The answer must be a single number: how many lines in the entries below contain the word "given".

——————

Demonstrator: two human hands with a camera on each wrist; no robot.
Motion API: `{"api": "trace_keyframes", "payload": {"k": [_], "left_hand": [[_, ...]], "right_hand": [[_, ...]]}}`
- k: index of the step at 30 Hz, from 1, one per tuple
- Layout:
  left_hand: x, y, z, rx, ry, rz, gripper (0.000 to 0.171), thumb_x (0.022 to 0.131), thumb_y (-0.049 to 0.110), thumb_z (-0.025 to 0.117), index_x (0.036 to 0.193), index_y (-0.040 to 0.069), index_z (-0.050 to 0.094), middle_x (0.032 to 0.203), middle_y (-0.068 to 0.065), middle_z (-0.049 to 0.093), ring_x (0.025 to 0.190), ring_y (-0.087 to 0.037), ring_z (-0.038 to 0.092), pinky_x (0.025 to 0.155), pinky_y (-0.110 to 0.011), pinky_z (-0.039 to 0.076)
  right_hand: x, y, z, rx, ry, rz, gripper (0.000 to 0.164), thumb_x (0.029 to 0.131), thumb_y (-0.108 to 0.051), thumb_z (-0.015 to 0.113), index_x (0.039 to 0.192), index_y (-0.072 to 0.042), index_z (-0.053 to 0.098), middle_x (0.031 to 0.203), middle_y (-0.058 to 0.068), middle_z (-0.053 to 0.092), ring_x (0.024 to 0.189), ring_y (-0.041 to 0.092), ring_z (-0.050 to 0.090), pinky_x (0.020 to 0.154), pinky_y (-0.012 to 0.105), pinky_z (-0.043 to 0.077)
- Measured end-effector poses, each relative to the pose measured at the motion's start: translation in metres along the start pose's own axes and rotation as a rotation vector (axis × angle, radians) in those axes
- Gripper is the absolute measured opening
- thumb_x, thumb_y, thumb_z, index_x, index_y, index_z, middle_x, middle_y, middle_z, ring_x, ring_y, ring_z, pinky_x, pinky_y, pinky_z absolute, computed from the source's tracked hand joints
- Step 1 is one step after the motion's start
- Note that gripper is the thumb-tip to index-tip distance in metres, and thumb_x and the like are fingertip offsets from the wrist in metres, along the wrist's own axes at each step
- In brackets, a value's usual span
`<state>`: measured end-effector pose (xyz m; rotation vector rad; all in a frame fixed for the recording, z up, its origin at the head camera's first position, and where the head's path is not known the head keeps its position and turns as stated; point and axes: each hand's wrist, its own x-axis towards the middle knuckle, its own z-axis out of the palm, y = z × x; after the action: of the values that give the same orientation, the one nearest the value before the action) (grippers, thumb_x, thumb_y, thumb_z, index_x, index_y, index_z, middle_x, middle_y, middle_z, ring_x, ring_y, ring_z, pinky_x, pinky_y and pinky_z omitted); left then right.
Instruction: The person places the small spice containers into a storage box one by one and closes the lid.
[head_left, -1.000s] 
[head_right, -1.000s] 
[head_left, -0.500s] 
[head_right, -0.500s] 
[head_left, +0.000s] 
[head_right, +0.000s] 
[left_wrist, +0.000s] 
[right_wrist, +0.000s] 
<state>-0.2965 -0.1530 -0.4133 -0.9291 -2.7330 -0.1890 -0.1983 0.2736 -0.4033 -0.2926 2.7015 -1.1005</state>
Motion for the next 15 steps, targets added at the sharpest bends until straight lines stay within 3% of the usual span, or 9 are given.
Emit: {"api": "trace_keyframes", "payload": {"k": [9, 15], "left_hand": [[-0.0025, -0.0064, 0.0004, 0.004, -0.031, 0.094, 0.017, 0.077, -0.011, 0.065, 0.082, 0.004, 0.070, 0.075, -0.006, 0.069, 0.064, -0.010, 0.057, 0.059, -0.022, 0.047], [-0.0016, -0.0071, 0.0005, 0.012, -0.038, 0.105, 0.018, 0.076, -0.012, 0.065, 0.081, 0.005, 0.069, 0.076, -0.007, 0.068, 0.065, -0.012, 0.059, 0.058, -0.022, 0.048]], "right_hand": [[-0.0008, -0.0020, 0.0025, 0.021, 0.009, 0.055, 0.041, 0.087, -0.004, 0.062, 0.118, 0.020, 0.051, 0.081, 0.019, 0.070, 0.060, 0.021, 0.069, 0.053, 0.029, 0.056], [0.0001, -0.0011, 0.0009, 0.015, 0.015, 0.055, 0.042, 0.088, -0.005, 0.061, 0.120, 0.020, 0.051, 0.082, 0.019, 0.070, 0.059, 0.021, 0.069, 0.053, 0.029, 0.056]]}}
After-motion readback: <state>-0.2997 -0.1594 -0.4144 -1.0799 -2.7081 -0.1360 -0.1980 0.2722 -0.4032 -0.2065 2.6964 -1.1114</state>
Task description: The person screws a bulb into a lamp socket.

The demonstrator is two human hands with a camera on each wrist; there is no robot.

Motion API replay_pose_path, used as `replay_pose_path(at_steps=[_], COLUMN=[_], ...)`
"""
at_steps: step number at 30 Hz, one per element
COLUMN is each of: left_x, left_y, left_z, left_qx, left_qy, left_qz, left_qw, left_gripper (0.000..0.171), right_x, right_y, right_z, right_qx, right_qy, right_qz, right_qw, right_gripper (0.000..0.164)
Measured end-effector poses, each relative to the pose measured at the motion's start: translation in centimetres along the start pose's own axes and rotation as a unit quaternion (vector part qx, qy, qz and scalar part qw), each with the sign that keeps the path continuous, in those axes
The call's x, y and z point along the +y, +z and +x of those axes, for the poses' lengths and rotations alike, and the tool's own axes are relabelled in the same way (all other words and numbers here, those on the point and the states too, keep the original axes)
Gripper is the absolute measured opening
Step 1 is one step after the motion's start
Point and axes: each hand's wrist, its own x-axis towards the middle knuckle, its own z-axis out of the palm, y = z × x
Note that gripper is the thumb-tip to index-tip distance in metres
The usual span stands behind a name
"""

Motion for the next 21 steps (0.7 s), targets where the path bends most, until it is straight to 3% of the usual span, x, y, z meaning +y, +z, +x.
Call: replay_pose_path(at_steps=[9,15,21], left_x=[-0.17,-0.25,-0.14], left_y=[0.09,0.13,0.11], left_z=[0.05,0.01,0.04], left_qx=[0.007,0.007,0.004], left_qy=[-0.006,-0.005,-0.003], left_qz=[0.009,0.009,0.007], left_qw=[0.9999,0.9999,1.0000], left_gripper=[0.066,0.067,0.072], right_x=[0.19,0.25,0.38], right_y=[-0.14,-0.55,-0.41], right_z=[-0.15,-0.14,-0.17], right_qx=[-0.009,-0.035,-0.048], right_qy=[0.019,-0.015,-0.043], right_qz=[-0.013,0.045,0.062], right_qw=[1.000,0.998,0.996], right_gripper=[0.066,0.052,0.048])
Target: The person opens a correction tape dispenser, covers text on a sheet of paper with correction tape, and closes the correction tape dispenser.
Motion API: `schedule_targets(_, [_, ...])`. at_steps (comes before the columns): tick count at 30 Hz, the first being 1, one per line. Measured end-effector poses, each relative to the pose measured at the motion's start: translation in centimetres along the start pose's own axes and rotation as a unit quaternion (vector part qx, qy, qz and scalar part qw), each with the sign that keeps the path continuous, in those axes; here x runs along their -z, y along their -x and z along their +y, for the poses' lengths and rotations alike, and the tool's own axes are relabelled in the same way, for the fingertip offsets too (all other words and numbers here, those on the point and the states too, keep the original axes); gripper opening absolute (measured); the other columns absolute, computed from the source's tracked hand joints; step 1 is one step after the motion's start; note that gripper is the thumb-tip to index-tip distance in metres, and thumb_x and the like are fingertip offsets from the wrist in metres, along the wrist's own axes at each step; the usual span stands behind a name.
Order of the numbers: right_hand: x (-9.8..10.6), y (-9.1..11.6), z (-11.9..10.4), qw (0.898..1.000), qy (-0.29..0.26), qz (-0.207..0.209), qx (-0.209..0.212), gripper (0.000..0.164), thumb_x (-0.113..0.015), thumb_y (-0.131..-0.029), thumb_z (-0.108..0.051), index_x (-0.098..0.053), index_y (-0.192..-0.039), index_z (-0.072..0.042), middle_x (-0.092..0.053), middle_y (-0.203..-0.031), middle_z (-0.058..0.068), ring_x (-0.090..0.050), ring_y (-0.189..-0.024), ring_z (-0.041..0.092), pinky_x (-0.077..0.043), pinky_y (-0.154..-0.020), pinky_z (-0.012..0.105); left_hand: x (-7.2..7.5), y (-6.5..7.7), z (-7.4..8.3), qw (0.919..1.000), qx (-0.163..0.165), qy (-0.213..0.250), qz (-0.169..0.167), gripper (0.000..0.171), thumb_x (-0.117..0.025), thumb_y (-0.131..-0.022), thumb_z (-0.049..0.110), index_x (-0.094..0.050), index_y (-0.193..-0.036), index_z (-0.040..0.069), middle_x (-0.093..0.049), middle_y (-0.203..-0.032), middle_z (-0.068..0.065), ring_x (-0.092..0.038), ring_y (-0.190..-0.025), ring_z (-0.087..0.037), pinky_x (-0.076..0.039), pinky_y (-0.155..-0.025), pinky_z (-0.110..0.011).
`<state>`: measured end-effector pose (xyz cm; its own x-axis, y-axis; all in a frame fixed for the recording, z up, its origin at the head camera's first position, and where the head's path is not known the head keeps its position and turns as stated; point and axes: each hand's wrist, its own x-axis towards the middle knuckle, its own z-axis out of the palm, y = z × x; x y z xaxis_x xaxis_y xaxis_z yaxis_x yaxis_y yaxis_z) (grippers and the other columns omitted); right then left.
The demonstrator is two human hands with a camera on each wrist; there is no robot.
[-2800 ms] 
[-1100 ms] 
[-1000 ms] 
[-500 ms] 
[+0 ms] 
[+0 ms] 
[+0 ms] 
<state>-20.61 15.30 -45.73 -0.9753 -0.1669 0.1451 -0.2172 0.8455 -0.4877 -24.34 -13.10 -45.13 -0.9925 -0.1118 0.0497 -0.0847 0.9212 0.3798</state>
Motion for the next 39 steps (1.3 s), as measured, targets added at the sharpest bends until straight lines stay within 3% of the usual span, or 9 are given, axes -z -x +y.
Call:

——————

◆ Your response
2